There are several projects about NLP and data mining.

Diabetes Genetic Risk Prediction

Diabetes Genetic Risk Prediction is a data mining competition held by XunFei. It aims to build a diabetes genetic risk prediction model from the training data set, and then predict whether individuals in the test data set have diabetes.

I make use of three machine learning model for this task: Logistic Regression, Decision Tree, and Lightgbm.

Text Classification and Query Question Answering Public Data Based on Paper Abstracts

Text Classification and Query Question Answering Public Data Based on Paper Abstracts is a NLP classification competition held by XunFei. A model is needed to classify the papers by understanding the abstracts and other information of them.

Baseline model is a SGDClassifier. I use bert-base-uncased pretrained model to improve the performance.

FOFE Adapter

Fixed-size ordinally-forgetting encoding (FOFE) can almost uniquely encode any variable-length sequence of words into a fifixed-size representation. It can model the word order in a sequence using a simple ordinally-forgetting mechanism according to the positions of words. FOFELayerWindows are added to the BERT encoder to help the pretrained model better understand tokens' relationship based on GLUE dataset.

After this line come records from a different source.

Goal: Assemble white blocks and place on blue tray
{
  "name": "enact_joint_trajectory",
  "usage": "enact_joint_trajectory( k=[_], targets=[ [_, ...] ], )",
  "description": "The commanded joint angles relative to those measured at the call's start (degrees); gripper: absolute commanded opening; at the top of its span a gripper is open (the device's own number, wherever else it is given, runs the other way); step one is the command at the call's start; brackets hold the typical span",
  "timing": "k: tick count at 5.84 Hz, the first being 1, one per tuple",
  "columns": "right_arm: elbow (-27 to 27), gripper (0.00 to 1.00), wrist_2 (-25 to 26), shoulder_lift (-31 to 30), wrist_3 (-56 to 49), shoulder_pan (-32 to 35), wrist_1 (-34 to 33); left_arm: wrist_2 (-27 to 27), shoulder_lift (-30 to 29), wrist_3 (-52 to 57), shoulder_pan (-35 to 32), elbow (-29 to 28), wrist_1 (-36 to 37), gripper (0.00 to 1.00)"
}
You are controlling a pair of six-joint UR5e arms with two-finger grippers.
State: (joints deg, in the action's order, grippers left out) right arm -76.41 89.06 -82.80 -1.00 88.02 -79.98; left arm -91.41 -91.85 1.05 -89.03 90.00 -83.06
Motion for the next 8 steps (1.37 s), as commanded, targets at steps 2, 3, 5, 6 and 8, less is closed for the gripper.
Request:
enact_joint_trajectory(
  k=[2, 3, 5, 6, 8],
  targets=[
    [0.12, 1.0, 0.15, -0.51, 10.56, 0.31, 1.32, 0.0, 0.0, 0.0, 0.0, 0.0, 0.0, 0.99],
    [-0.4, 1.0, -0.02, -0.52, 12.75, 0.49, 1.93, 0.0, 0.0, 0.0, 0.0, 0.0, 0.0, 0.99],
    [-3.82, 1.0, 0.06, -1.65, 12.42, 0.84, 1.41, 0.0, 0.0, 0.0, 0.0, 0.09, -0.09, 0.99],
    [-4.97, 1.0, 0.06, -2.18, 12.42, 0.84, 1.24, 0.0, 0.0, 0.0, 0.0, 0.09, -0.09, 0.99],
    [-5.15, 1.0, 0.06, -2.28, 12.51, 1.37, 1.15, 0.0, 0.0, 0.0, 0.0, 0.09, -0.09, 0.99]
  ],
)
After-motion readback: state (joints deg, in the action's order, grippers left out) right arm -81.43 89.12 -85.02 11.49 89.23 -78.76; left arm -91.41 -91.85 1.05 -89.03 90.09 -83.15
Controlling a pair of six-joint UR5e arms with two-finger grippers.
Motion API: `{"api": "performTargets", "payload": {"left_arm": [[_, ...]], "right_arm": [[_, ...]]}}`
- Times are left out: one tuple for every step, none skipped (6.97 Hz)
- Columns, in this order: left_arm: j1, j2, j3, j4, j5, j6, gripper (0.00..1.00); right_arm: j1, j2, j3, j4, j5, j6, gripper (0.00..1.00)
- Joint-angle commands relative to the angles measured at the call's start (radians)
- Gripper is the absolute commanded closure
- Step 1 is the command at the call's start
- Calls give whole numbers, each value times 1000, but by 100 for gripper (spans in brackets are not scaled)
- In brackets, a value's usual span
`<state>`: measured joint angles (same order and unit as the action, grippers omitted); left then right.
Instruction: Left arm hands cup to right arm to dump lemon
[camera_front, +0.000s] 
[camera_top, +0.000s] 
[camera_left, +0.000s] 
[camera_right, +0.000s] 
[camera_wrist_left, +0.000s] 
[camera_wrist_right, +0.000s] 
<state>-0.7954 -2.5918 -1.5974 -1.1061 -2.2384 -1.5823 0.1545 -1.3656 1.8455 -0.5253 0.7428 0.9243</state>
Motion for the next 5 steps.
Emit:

MTBart modifies the decoder of BART. The initial BART decoder is sequential and autoregressive and it only considers the forward context. A new bi-directional decoder is developed, which can collect forward and backward contexts for prediction. The new decoder is a five-stream self-attention structure. The first one is a L2R stream. The second one is a R2L stream, which uses reversed input_ids. The third one uses the hidden states from L2R stream and the forth one uses the hidden states from R2L stream. The last stream uses both of the hidden states. The last three streams’ prediction are concated for finetuning.